On 24 April 2008, the Finnish Government submitted to the Parliament a Bill to amend the Act on the Protection of Privacy in Electronic Communications (Government Bill 48/2008). The Bill proposes that corporate subscribers be given the right in certain cases to process identification data in their own systems to identify such acts as disclosures of business secrets and illegal uses of the communication network or information society services subject to a separate charge provided that these acts are liable to cause significant damage or harm. The identification data that could be processed means data which can be associated with a subscriber or user and which is processed in communications networks for the purposes of transmitting, distributing or providing messages. Corporate subscribes, on the other hand are private or public entities that provide communication services to their employees and other users.

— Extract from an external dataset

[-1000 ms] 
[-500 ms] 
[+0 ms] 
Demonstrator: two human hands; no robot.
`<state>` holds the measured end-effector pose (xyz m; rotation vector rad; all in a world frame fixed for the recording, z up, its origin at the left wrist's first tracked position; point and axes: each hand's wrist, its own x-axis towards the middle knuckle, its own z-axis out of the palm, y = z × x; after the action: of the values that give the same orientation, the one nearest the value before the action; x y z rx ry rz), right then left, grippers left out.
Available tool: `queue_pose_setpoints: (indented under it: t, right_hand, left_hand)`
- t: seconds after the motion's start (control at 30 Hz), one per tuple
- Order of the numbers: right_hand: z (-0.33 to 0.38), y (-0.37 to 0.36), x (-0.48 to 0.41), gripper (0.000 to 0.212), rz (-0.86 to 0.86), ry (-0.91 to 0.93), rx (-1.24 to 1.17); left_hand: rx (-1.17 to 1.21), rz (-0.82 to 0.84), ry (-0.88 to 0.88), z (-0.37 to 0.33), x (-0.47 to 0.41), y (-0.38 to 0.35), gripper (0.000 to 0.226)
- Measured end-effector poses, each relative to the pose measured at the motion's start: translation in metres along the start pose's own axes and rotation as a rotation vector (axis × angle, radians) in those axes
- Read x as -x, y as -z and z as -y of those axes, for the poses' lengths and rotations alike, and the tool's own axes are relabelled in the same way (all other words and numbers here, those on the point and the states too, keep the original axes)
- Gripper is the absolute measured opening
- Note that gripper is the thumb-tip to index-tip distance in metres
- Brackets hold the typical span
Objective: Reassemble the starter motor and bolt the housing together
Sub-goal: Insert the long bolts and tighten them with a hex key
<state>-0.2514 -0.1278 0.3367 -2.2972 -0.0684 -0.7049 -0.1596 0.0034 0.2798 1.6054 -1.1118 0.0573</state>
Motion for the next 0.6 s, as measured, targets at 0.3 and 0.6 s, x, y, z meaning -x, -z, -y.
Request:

The Act on the protection of Privacy in Electronic Communications entered into force in 2004 and implemented the Directive on Privacy and Electronic Communications (2002/58/EC). In the Act the rules regarding service providers also apply to corporate subscribers and thereby the Act has resulted in one of the strictest legislative rules on privacy in the world. The amendment would clarify the situation as regards corporate subscribers' rights and obligations.

The proposal has sparked plenty of controversy since it has been perceived by some as giving companies the right to monitor the identification data of their employees' e-mail communication, although not the content of the email messages. However, according to the Bill, the amended Act would allow the processing of identification data only in certain limited circumstances. Thereby the identification data of regular everyday communication would not be subject to processing. According to the Bill, companies should attempt to protect their communications networks and services as well as business secrets primarily by means of data security and education of employees. Processing of identification data should only be the last resort. Prior to initiating processing, the principles on processing identification data have to be notified to the Data Protection Ombudsman as well as the employees in accordance with the co-operation procedure. Also, the individual user whose identification data has been subject to processing shall be notified about the processing as well as be given the grounds for the processing.

The content of this article is intended to provide a general guide to the subject matter. Specialist advice should be sought about your specific circumstances.